Sunday, May 24, 2009

The Ring Thing

There are few questions I dread from my children. I am very open with them. After having a mother who nearly sent me go off to gym class in 6th grade with a can of FDS as deoderant because she refused to admit to me what it was actually for, I'd like to think I'm pretty approachable. My kids can ask me about sex and be embarassed by the answers. They can ask me about my ex-marriage I'll answer their questions, even though I've been stuck talking about a marriage that lasted two and a half years for 12 years now, ever since I told them. Still,I'll do it.
But when my daughter looks at the ring on my left hand and she's all aglow with the romance of it, admiring it, watching my diamond glitter, and then she asks, "Is that the diamond dad gave you when you got married?" That's the question I don't want to answer.

It's embarassing to have to admit that no, there is no part of the ring I wear today that is the ring dad gave me under the chuppah. That just sounds bad. When I try to explain that the shape of the diamond - a Princess cut - is the same cut as the one he gave me though it's not the same diamond, she's not buying that. I'm a different kind of Princess for even suggesting it.

When I got engaged I worked in an office at a Big Insurance Company where, for some reason, all of us were getting engaged. Each day, one of my friends was showing up with her engagement ring: one carat here, one carat there. Future Husband bought mine and he wasn't having any of that buying a ring worth three months of your gross income crap. He bought a .80 carat diamond. Then I got to show everyone in the office my ring and, I swear, people were pulling out jeweler's loupes to look at it and weighing the carat content. I skulked back to my desk, my joy in my 80 point diamond ruined. I wish I could say that this didn't bother me but, trust me, it bothered me.

I've been married a long time, long enough to upgrade my ring. First I designed a new setting for the ring and had the jeweler put the old diamond in it. Then a few years and some prosperity later, the diamond got bigger and the old one went in a pendant. I wasn't going to sell it or anything; I do have some sentimentality. A few years later it got a little bigger. I can certainly lift my hand - it's not that heavy - but let's just say that if I had friends at work, or if I worked, for that matter, I could hold my hand high.

Is there ever enough? Yes. I love my ring now. It has a Hebrew band under it with a quote from the Book of Ruth, "Whither Thou Goest, I Shall Go." I have a ring on my right hand with the Ani, "I Am My Beloved's, My Beloved Is Mine."

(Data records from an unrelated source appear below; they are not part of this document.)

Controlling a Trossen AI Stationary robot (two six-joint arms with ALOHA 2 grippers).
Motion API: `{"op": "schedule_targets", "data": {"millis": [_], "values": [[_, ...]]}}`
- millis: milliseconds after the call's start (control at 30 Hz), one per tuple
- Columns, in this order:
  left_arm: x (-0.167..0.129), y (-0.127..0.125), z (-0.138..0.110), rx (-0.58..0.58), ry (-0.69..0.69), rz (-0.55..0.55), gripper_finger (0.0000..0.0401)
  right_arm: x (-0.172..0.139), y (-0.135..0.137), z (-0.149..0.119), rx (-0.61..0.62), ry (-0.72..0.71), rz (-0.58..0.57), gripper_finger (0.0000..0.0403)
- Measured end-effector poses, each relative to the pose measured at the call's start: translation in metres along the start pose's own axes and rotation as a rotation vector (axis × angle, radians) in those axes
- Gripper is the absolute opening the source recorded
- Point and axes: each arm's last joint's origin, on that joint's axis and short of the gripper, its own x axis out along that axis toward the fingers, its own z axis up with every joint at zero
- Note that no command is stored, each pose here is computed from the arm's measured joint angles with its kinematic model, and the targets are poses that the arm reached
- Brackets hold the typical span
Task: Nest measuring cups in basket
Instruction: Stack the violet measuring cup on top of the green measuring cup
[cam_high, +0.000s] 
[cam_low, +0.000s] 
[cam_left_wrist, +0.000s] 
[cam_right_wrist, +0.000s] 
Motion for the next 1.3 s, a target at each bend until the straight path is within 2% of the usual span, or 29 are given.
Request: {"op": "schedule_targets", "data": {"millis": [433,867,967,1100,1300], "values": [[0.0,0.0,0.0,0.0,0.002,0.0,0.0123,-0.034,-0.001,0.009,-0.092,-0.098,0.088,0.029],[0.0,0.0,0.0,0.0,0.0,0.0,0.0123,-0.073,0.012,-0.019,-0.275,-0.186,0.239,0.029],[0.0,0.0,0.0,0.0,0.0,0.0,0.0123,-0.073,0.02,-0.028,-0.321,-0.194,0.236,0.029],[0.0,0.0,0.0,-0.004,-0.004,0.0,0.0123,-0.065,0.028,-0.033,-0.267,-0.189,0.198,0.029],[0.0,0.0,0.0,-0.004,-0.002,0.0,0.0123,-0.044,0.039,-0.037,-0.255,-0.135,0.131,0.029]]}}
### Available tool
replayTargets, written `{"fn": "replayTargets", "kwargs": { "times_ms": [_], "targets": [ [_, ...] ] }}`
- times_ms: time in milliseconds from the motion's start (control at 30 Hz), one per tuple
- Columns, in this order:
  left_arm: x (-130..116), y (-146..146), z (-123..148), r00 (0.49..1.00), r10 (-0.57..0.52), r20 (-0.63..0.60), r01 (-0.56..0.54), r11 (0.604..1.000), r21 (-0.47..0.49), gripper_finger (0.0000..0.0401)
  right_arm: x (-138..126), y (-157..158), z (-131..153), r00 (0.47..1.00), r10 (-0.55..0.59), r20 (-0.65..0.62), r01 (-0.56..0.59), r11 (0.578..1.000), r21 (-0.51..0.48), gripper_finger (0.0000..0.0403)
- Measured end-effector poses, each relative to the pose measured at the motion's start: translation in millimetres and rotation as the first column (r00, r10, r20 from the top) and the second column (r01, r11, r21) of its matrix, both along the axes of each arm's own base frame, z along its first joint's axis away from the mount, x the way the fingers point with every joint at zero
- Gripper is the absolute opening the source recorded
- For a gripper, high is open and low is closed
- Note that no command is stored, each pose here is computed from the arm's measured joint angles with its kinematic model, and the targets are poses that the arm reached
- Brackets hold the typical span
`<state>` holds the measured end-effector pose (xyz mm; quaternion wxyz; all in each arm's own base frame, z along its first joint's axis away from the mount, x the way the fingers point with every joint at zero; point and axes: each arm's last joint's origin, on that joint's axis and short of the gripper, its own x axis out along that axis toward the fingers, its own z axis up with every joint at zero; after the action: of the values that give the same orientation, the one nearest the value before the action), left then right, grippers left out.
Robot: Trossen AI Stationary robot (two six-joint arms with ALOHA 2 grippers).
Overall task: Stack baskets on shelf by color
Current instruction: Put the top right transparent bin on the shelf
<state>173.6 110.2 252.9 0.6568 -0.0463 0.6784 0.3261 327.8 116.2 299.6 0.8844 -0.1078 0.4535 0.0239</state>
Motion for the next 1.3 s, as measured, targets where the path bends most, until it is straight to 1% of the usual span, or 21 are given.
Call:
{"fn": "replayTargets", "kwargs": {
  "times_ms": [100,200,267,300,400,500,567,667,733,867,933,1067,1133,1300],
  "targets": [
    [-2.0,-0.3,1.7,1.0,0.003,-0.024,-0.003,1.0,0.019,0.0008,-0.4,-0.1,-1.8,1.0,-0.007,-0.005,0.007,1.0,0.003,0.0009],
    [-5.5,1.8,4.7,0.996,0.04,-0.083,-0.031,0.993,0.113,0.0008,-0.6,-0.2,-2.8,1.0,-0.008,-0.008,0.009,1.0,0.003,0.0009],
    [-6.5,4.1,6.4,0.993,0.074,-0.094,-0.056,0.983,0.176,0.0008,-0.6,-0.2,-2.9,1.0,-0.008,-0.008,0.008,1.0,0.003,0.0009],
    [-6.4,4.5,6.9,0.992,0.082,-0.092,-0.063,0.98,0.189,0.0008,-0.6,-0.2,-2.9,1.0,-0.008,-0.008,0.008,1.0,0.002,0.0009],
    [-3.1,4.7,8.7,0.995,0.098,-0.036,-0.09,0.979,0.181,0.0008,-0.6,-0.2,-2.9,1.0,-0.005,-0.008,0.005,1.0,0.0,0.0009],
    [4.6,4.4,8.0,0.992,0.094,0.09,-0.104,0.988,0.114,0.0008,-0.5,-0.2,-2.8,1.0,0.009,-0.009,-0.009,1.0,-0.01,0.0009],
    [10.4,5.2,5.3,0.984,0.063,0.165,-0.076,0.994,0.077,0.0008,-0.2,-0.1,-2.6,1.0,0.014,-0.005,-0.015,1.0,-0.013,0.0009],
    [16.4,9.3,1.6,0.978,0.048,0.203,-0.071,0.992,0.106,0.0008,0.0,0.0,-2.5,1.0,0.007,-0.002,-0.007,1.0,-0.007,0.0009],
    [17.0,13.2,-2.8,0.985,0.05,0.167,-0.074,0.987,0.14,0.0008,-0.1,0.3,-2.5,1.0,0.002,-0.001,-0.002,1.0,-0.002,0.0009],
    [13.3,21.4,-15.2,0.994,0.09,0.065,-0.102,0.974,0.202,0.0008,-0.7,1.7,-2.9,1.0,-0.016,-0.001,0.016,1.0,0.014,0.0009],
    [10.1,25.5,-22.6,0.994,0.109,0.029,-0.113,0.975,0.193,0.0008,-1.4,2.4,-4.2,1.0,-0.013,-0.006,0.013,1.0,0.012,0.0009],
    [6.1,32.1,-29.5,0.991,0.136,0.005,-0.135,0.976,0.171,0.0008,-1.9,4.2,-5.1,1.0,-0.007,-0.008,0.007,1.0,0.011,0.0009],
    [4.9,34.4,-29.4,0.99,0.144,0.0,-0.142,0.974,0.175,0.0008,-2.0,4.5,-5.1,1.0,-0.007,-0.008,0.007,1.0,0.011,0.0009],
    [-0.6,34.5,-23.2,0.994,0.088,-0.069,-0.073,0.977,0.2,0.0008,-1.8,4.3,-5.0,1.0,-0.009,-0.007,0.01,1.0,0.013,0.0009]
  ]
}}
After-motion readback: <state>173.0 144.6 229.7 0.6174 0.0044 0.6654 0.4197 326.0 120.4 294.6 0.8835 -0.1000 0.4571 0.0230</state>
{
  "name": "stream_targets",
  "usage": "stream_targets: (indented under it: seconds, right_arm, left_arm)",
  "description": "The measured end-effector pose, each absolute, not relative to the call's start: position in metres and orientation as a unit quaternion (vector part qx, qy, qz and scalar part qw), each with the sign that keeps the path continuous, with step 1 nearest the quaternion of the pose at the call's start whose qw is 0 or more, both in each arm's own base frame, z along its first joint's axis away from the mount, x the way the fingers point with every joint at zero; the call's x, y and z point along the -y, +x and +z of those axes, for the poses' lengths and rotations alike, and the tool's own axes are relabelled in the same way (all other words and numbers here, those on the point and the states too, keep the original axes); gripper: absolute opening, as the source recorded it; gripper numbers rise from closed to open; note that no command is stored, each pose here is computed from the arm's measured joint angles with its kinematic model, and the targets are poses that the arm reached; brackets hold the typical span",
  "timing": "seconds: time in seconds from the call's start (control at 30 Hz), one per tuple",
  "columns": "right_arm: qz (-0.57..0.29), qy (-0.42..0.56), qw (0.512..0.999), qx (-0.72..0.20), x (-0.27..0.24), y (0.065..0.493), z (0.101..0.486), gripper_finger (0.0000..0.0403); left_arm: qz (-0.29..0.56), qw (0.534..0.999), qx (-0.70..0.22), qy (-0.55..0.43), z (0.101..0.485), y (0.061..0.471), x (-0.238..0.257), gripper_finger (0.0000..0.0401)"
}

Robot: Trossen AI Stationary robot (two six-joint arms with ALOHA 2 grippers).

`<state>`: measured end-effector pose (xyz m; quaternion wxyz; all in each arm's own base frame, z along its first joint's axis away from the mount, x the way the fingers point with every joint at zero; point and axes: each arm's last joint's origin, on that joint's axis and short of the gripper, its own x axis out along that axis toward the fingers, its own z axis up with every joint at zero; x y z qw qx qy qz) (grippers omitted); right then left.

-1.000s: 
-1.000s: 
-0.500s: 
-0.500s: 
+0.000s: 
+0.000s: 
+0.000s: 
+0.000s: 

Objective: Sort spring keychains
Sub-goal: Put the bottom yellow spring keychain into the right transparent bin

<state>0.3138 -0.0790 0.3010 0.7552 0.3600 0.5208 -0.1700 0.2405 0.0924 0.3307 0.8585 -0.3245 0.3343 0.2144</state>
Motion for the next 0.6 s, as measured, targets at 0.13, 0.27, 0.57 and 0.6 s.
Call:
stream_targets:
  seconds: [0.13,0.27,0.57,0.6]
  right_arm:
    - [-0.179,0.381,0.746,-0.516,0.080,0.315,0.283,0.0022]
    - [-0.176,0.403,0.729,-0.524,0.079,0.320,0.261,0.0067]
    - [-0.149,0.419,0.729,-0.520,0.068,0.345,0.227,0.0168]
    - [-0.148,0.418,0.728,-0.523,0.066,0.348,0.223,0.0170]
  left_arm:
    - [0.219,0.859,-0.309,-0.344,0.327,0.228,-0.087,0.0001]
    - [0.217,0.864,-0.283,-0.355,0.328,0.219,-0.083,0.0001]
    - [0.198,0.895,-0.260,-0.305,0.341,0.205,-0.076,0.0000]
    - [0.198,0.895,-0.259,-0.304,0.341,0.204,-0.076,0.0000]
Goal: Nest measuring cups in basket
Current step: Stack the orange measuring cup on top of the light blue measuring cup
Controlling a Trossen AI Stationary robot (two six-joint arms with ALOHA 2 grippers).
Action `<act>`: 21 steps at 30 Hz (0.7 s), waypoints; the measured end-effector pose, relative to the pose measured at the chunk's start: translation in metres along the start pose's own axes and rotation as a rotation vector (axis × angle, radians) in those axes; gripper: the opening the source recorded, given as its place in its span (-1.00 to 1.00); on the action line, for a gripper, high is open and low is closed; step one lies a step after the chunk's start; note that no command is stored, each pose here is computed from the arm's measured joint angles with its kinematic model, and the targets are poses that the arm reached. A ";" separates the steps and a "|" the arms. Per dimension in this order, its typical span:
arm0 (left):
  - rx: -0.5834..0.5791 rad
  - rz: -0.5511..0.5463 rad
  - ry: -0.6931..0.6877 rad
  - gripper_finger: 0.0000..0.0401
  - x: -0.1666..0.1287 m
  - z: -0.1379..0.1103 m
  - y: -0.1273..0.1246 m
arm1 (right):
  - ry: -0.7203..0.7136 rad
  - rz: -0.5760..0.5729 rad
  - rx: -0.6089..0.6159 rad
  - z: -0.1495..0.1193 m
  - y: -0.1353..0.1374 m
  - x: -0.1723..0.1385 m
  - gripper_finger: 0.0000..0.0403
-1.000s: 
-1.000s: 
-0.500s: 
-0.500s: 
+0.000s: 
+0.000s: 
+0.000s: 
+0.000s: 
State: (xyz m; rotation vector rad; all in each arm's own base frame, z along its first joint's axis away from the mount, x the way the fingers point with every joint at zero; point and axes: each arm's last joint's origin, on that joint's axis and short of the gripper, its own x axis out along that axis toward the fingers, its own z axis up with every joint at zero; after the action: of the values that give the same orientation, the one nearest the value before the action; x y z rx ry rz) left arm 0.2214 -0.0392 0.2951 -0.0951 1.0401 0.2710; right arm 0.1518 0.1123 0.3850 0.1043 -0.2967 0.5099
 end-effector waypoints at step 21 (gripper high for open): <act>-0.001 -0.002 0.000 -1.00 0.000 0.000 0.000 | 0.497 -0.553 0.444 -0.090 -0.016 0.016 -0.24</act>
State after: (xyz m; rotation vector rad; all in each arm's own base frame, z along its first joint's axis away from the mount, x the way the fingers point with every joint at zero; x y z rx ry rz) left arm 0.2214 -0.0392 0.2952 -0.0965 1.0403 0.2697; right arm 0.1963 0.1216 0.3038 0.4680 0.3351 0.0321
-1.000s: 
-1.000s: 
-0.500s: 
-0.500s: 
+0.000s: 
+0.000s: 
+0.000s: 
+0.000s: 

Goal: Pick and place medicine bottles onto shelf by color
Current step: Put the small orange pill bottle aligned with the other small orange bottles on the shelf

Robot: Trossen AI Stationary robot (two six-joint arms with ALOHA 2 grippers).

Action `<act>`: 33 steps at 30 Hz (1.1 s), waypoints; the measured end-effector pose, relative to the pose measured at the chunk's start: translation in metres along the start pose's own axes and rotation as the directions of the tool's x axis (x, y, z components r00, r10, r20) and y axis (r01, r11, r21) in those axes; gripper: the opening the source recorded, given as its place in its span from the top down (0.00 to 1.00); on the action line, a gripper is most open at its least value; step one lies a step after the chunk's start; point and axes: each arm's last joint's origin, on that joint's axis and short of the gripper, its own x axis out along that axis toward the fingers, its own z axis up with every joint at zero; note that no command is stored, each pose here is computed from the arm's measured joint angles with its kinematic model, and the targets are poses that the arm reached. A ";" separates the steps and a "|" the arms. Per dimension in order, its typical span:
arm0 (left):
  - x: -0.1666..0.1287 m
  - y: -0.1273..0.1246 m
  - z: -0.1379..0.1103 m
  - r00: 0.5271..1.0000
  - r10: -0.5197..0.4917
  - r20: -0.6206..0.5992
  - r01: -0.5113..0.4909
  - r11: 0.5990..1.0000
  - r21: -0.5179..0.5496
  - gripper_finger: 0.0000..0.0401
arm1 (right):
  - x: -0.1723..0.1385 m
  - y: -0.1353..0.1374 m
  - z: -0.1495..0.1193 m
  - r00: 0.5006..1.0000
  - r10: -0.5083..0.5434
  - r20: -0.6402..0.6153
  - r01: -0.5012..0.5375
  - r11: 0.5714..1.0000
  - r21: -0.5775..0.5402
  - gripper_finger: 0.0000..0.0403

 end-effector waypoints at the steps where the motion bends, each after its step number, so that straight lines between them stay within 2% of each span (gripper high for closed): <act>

I didn't always know exactly who I was, but I found out later. I'm a nut for being Jewish. I add Hebrew to my rings and it gives me a feeling of the eternal - they end up being not just Jewelry but JEW-elry. I also like rings thick enough that I can barely bend my fingers and, okay, I need a little glitter. And if my daughter would just stop rolling her eyes, I'd explain that to her.


  1. I am with you on the upgrade. I just tell myself my daughter would rather inherit the big rock I have now!

  2. Hysterical!! I bet in about 4 years she will understand!I love what the words say on your ring and that really is the most well as it is the marriage not the ring! Sounds like both are big.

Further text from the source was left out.